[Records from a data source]

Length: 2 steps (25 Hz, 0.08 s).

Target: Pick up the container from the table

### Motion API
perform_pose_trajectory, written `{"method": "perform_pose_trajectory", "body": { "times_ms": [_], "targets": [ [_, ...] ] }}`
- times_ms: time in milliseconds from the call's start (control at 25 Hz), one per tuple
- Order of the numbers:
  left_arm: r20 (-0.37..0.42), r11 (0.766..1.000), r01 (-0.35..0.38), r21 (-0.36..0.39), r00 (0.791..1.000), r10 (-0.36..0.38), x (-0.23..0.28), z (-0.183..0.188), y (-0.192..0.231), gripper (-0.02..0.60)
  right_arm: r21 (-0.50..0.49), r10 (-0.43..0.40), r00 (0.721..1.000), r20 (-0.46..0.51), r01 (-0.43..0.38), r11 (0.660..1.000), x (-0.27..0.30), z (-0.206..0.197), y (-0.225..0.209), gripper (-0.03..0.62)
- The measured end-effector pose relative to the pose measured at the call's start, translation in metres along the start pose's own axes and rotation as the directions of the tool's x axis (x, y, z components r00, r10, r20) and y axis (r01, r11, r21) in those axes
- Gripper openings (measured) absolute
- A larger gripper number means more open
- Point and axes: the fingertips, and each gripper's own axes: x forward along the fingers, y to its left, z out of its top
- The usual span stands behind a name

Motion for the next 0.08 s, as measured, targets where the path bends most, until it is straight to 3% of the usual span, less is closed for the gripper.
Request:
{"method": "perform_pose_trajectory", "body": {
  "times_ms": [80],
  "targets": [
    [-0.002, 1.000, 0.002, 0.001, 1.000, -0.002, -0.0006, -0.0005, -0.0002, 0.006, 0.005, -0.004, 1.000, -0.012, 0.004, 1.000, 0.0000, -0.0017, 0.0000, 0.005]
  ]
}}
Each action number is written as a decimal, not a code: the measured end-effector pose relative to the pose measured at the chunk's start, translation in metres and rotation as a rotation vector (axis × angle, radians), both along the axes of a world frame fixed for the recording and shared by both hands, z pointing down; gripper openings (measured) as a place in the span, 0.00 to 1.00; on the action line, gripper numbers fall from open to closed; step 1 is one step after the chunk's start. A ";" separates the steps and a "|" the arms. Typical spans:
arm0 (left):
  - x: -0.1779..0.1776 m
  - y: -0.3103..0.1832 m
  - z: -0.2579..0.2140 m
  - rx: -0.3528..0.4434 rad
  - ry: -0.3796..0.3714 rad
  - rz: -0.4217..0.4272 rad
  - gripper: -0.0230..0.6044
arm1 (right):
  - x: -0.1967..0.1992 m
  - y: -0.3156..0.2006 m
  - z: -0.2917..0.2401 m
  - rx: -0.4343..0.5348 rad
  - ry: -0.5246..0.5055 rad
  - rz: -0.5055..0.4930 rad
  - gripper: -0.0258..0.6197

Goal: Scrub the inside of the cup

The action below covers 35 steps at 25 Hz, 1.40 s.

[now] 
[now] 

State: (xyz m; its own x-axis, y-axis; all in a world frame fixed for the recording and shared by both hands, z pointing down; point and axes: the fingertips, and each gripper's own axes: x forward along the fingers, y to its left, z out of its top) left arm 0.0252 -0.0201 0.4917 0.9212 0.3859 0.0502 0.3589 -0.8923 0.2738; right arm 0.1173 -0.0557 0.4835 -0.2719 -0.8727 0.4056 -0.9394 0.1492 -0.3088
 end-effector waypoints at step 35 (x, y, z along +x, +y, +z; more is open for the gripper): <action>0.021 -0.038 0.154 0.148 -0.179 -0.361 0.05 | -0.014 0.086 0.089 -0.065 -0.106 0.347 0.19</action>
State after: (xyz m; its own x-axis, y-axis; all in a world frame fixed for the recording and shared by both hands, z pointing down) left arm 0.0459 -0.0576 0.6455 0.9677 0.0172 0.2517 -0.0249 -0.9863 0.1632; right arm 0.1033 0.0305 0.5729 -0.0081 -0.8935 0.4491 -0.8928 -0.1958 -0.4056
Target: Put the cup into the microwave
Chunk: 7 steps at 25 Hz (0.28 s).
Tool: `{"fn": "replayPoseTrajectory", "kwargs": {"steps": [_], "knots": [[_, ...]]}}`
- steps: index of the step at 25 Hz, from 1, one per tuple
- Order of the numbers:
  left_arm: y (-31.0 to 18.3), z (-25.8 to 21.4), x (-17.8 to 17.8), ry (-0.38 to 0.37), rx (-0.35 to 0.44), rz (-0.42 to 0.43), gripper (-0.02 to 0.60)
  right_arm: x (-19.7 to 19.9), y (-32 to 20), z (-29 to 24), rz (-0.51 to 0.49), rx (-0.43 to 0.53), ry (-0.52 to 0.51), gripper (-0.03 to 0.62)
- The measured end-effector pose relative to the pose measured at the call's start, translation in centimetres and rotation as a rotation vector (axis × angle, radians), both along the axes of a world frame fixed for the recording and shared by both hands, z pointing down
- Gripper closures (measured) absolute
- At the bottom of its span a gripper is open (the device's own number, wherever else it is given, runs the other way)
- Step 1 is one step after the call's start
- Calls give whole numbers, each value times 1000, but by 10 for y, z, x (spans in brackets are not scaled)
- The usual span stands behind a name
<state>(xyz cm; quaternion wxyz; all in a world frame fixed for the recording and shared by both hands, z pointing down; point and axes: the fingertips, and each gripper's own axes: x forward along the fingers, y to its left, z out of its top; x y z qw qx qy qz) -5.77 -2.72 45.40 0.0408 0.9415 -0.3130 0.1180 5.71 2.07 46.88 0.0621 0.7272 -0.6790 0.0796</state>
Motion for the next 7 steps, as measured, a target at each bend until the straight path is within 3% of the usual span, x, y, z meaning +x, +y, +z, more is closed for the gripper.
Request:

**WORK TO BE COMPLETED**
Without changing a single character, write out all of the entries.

**WRITTEN RESPONSE**
Length: 2 steps (25 Hz, 0.08 s).

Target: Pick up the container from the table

### Motion API
perform_pose_trajectory, written `{"method": "perform_pose_trajectory", "body": { "times_ms": [_], "targets": [ [_, ...] ] }}`
- times_ms: time in milliseconds from the call's start (control at 25 Hz), one per tuple
- Order of the numbers:
  left_arm: r20 (-0.37..0.42), r11 (0.766..1.000), r01 (-0.35..0.38), r21 (-0.36..0.39), r00 (0.791..1.000), r10 (-0.36..0.38), x (-0.23..0.28), z (-0.183..0.188), y (-0.192..0.231), gripper (-0.02..0.60)
  right_arm: r21 (-0.50..0.49), r10 (-0.43..0.40), r00 (0.721..1.000), r20 (-0.46..0.51), r01 (-0.43..0.38), r11 (0.660..1.000), x (-0.27..0.30), z (-0.206..0.197), y (-0.225..0.209), gripper (-0.03..0.62)
- The measured end-effector pose relative to the pose measured at the call's start, translation in metres along the start pose's own axes and rotation as the directions of the tool's x axis (x, y, z components r00, r10, r20) and y axis (r01, r11, r21) in those axes
- Gripper openings (measured) absolute
- A larger gripper number means more open
- Point and axes: the fingertips, and each gripper's own axes: x forward along the fingers, y to its left, z out of its top
- The usual span stands behind a name

Motion for the next 0.08 s, as measured, targets where the path bends most, until it is straight to 3% of the usual span, less is closed for the gripper.
Request:
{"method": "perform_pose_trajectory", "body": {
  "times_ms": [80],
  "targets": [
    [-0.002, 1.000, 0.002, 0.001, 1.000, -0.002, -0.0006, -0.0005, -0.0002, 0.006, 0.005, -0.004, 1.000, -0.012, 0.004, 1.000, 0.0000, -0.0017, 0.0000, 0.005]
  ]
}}
Each action number is written as a decimal, not a code: the measured end-effector pose relative to the pose measured at the chunk's start, translation in metres and rotation as a rotation vector (axis × angle, radians), both along the axes of a world frame fixed for the recording and shared by both hands, z pointing down; gripper openings (measured) as a place in the span, 0.00 to 1.00; on the action line, gripper numbers fall from open to closed; step 1 is one step after the chunk's start. A ";" separates the steps and a "|" the arms. Typical spans:
arm0 (left):
  - x: -0.1779..0.1776 m
  - y: -0.3103..0.1832 m
  - z: -0.2579..0.2140 m
  - rx: -0.3528..0.4434 rad
  - ry: -0.3796..0.3714 rad
  - rz: -0.4217..0.4272 rad
  - gripper: -0.0230..0.6044
arm1 (right):
  - x: -0.1967..0.1992 m
  - y: -0.3156..0.2006 m
  - z: -0.2917..0.2401 m
  - rx: -0.4343..0.5348 rad
  - ry: -0.5246..0.5055 rad
  - rz: -0.5055..0.4930 rad
  - gripper: -0.0258..0.6197

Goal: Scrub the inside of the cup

The action below covers 35 steps at 25 Hz, 1.40 s.

[now] 
[now] 

State: (xyz m; its own x-axis, y-axis; all in a world frame fixed for the recording and shared by both hands, z pointing down; point and axes: the fingertips, and each gripper's own axes: x forward along the fingers, y to its left, z out of its top) left arm 0.0252 -0.0201 0.4917 0.9212 0.3859 0.0502 0.3589 -0.8923 0.2738; right arm 0.1173 -0.0557 0.4835 -0.2719 -0.8727 0.4056 -0.9394 0.1492 -0.3088
 end-effector waypoints at step 35 (x, y, z along +x, +y, +z; more is open for the gripper): <action>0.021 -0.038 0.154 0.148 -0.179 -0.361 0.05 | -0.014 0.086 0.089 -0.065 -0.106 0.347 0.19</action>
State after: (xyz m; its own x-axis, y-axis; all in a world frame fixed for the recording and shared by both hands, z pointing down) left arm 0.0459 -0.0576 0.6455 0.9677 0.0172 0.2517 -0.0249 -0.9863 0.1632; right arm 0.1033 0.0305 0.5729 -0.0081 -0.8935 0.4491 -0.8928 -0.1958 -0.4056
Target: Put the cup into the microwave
Chunk: 7 steps at 25 Hz (0.28 s).
Tool: `{"fn": "replayPoseTrajectory", "kwargs": {"steps": [_], "knots": [[_, ...]]}}`
- steps: index of the step at 25 Hz, from 1, one per tuple
- Order of the numbers:
  left_arm: y (-31.0 to 18.3), z (-25.8 to 21.4), x (-17.8 to 17.8), ry (-0.38 to 0.37), rx (-0.35 to 0.44), rz (-0.42 to 0.43), gripper (-0.02 to 0.60)
  right_arm: x (-19.7 to 19.9), y (-32 to 20), z (-29 to 24), rz (-0.51 to 0.49), rx (-0.43 to 0.53), ry (-0.52 to 0.51), gripper (-0.03 to 0.62)
- The measured end-effector pose relative to the pose measured at the call's start, translation in centimetres and rotation as a rotation vector (axis × angle, radians), both along the axes of a world frame fixed for the recording and shared by both hands, z pointing down
- Gripper closures (measured) absolute
- At the bottom of its span a gripper is open (the device's own number, wherever else it is given, runs the other way)
- Step 1 is one step after the call's start
- Calls give whole numbers, each value times 1000, but by 10 for y, z, x (spans in brackets are not scaled)
- The usual span stands behind a name
<state>(xyz cm; quaternion wxyz; all in a world frame fixed for the recording and shared by both hands, z pointing down; point and axes: the fingertips, and each gripper's own axes: x forward along the fingers, y to its left, z out of its top; x y z qw qx qy qz) -5.77 -2.72 45.40 0.0408 0.9415 -0.3130 0.1180 5.71 2.07 46.88 0.0621 0.7272 -0.6790 0.0796</state>
Motion for the next 7 steps, as measured, a target at each bend until the straight path is within 3% of the usual span, x, y, z meaning +x, +y, +z, more is closed for the gripper.
Request:

The exercise requires no more work.